Covid. Per fermare i focolai nelle Rsa di Bari, test ogni 15 giorni ai dipendenti

Covid. Per fermare i focolai nelle Rsa di Bari, test ogni 15 giorni ai dipendenti

Covid. Per fermare i focolai nelle Rsa di Bari, test ogni 15 giorni ai dipendenti
Sono attualmente 12 i focolai di infezione da Sars Cov-2 nelle strutture per anziani della provincia di Bari. Oltre al rischi di salute, “la diffusione del virus in queste comunità comporta l'isolamento del personale, difficoltà a garantire i livelli di assistenza e quindi la necessità da parte della ASL di venire in supporto alla gestione delle strutture”, spiega la Asl. L'obiettivo è anche evitare “le pesanti conseguenze economiche che impattano su una struttura colpita da un focolaio”.

Test anti Covid ogni 15 giorni a tutti gli operatori delle RSA per prevenire l’insorgenza di nuovi focolai nelle strutture sanitarie e socioassistenziali. E’ quanto disposto da ASL Bari – per il tramite del servizio Spesal del Dipartimento di prevenzione – sulla base delle direttive regionali in merito a  “Monitoraggio e controllo delle misure di contenimento dell’infezione da SARS-CoV-2 nelle strutture territoriali regionali sanitarie e socioassistenziali.

“L’obiettivo – spiega la Asl in una nota – , attraverso uno stretto e costante monitoraggio dei lavoratori, è quello di intercettare in tempi rapidi eventuali casi di positività e mettere in atto tutte le misure di contenimento dei contagi. In base al protocollo, spetta al medico competente delle strutture la scelta di eseguire test diagnostici molecolari o antigenici rapidi mediante tampone rino – oro – faringeo con una periodicità non superiore alle due settimane per tutta la durata della emergenza sanitaria".  

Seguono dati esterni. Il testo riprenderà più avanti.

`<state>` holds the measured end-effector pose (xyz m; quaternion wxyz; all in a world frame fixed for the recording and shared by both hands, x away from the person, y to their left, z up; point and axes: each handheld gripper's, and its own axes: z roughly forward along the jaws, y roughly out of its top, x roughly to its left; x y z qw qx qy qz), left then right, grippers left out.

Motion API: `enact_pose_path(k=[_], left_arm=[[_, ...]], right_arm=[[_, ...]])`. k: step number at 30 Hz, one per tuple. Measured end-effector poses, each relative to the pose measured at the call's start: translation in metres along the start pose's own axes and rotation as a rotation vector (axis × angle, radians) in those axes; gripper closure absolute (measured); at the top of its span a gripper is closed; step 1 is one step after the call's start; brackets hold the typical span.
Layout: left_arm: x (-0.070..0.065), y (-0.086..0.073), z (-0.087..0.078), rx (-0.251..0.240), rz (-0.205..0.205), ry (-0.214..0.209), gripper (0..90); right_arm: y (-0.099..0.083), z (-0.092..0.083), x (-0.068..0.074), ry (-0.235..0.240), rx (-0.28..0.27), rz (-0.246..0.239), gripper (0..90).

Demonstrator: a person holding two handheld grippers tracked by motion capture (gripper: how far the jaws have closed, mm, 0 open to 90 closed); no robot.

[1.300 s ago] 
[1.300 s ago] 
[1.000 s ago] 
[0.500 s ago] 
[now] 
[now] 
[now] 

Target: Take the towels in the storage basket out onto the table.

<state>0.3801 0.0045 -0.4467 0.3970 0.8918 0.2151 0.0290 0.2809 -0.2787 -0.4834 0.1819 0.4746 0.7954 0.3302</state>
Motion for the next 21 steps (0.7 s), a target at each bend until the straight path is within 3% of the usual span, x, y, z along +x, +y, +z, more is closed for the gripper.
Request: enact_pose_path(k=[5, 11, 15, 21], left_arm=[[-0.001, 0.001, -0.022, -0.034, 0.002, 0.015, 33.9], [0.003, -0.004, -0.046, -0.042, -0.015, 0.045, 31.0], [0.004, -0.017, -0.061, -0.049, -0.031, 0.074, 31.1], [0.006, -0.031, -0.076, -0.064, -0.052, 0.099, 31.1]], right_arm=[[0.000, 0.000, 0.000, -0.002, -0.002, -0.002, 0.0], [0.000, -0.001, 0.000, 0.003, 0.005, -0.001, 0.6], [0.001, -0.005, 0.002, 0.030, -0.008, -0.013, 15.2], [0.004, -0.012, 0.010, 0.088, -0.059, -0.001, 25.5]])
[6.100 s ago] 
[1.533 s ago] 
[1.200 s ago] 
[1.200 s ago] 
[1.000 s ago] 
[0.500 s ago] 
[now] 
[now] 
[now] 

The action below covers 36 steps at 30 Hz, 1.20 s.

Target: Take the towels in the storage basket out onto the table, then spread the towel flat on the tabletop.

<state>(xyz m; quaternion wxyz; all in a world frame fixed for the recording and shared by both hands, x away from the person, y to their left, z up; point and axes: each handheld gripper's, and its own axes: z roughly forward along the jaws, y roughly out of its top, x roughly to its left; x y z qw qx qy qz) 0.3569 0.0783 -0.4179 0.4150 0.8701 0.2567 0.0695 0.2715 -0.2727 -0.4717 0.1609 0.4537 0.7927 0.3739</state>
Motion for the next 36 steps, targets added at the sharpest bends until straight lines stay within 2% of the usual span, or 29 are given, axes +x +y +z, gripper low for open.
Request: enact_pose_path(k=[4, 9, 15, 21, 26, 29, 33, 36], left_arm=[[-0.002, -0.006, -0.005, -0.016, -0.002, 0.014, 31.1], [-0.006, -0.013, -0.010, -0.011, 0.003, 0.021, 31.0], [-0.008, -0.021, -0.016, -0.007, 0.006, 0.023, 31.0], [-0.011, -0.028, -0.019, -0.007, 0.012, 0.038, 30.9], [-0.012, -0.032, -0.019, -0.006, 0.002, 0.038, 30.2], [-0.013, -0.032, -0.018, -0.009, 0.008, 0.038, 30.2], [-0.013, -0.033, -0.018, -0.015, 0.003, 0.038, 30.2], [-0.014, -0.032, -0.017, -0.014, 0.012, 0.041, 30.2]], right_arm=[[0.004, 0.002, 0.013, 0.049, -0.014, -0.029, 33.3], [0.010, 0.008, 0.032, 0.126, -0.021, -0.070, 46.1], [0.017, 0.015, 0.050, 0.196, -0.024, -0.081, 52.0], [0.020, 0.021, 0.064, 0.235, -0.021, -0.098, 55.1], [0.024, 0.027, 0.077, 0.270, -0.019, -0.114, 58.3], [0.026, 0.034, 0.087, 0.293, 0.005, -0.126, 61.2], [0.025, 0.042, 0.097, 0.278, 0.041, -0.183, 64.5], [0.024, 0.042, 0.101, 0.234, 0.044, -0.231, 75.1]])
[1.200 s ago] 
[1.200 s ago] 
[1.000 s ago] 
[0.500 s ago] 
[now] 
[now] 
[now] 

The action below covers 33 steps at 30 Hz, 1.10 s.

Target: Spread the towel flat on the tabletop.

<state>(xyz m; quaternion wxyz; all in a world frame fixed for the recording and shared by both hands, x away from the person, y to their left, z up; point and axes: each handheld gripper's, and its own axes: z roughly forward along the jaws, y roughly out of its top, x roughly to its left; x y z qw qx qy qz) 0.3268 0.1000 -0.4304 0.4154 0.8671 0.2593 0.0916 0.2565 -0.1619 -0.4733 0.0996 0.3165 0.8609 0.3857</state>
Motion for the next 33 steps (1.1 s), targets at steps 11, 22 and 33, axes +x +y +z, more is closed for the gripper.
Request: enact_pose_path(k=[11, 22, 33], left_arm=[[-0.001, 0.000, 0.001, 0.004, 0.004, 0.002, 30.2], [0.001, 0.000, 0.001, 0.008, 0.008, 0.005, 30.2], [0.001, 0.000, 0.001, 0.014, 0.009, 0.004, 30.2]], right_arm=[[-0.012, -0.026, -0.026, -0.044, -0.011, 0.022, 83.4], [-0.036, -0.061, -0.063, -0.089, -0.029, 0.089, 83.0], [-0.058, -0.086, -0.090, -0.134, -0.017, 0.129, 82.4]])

La presenza di focolai di infezione da Sars Cov-2 nelle strutture per anziani – attualmente dodici in provincia di Bari, spiega la Asl -ha determinato la necessità di predisporre un intervento urgente di contenimento e prevenzione. Questo per tutelare la salute. Ma anche perché, fa notare la Asl, “la diffusione del virus in queste comunità comporta a sua volta isolamento del personale, difficoltà a garantire i livelli di assistenza e quindi la necessità da parte della ASL di venire in supporto alla gestione delle strutture”. Ma l’obiettivo è anche “evitare pesanti conseguenze di natura economica che impattano su una struttura colpita da un focolaio”.

Dunque, “considerato che la principale via di penetrazione del virus è rappresentata dai lavoratori delle strutture (visto che ormai da tempo sono impedite le visite e i contatti diretti tra gli ospiti e i loro parenti) e tenuto conto delle disposizioni regionali impartite nei mesi scorsi in materia di sorveglianza sanitaria integrativa per i lavoratori delle strutture sanitarie, il servizio Spesal ha disposto ai medici competenti e ai titolari delle RSA ed RSSA l’effettuazione dei test per la diagnosi dell’infezione da Covid 19 con una periodicità non superiore a 15 giorni”. Tale indicazione, chiarisce la Asl, “risponde agli indirizzi tecnico-scientifici emanati dalla Regione e alla evoluzione (e maggiore disponibilità) dei test disponibili per effettuare diagnosi di infezione da Covid-19 così come indicato  dalle direttive del Ministero della Salute del 23 ottobre (Test di laboratorio per Sars Cov 2 e loro uso in sanità pubblica)”.

“Controllare il personale ogni 15 giorni aumenta la possibilità di bloccare l’unica via sostanziale di diffusione del virus in queste strutture – spiega il dottor Fulvio Longo, direttore Spesal area metropolitana di Bari – e di prevenire così l’ insorgenza di un focolaio. Una volta individuati precocemente lavoratori positivi – continua il dottor Longo – si possono adottare tutte le misure di contenimento dei contagi, mentre il Dipartimento di prevenzione subentra per la conferma del caso, mediante test molecolare, e per il monitoraggio degli ospiti”.